Comparison to scientific theories, models, or laws.

The conceptual flow for this investigation outlines the theories of energy transfer and conservation. The conceptual flow begins with motion being a form of energy. The faster a given object is moving, the more energy it has. This we know as speed. In a collision, motion of one object can transfer to motion of other objects. The amount of energy in the rolling ball can be quantified in terms of the amount of work the ball can do when it collides with an object in its path (a collision). Objects at higher heights have more energy than the same objects at lower heights. A ball released from higher on the ramp applies more force to an impacted object than a ball released lower on the ramp. The potential energy due to the positioning of a ball on a ramp is easily transformed into kinetic energy as gravity pulls the ball down the slope. This is the outline of scientific theories and models we want students to grasp at this point in their science careers.

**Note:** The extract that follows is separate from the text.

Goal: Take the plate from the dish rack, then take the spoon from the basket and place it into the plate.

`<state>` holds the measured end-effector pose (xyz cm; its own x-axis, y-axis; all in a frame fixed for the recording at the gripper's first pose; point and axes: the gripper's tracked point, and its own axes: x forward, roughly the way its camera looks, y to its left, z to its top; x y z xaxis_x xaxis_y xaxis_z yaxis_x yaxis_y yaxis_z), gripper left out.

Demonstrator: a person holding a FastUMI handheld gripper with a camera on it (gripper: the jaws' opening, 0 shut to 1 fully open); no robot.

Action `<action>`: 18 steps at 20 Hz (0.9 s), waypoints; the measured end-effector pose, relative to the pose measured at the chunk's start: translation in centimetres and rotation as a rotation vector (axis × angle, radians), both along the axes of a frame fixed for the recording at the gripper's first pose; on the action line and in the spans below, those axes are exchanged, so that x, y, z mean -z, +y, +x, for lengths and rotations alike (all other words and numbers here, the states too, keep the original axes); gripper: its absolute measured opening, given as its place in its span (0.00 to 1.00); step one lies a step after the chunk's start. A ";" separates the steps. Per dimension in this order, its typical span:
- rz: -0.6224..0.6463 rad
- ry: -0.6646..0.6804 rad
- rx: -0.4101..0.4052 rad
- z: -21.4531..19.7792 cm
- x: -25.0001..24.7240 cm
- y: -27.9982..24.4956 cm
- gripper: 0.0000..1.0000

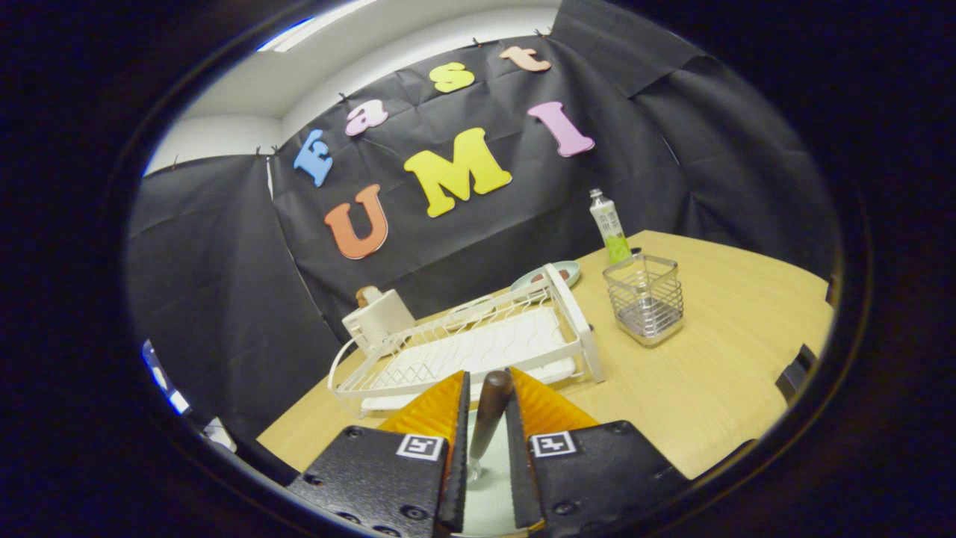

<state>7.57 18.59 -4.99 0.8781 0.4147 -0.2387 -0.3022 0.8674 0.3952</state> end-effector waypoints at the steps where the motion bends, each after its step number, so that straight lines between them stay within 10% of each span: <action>1: -0.034 -0.029 0.023 0.2 -0.4 -0.6 0.44; 5: -0.115 -0.126 0.074 0.9 -2.9 -1.9 1.00; 18: -0.313 -0.351 0.185 -3.8 -10.3 -3.6 1.00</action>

Teacher notes: What parts of this experiment we think may be challenging for students

Some students may have difficulty getting started with their data analysis. If this is the case ask them to focus on one size of ball only and to think about the energy developed by the ball from its three release positions. Then they should look at the other two steel balls in the same way.

Teacher notes: What we should do as teachers to scaffold those parts

For students who need scaffolding, provide sentences frames such as,

"When objects collide, . For example, we found out that ."


Doing a demonstration of setup and procedure would be useful to ensure all students are on the same track


Moving the experiment to the floor gives students more space to accommodate their investigations.